§ **Task description**:
The answer is to be the data that follows, transcribed exactly, minus its pictures.

-------------------------

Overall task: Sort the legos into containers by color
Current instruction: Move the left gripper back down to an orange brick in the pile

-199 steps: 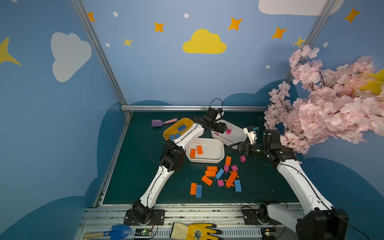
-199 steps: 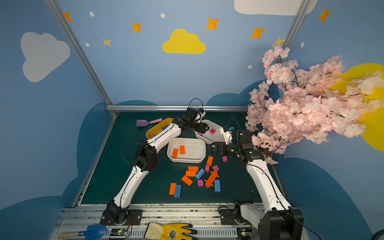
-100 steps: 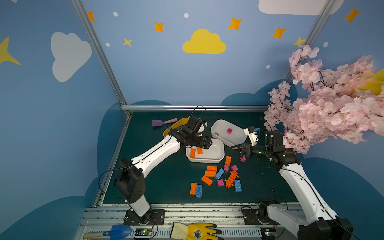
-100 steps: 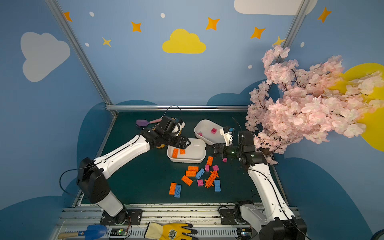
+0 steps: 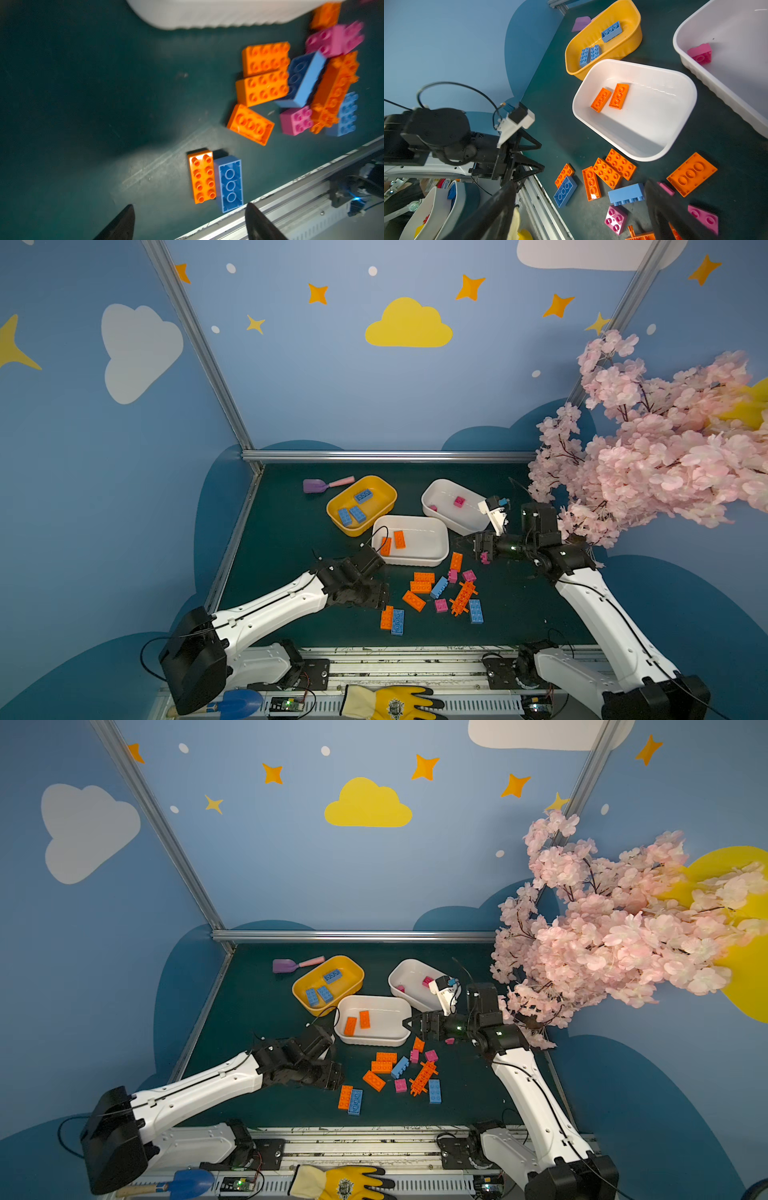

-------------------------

§ **Expected answer**:
Overall task: Sort the legos into containers by color
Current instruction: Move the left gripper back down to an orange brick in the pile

-199 steps: 
-199 steps: 
-100 steps: 
-100 steps: 
+0 steps: 

No part of the exercise is left unanswered.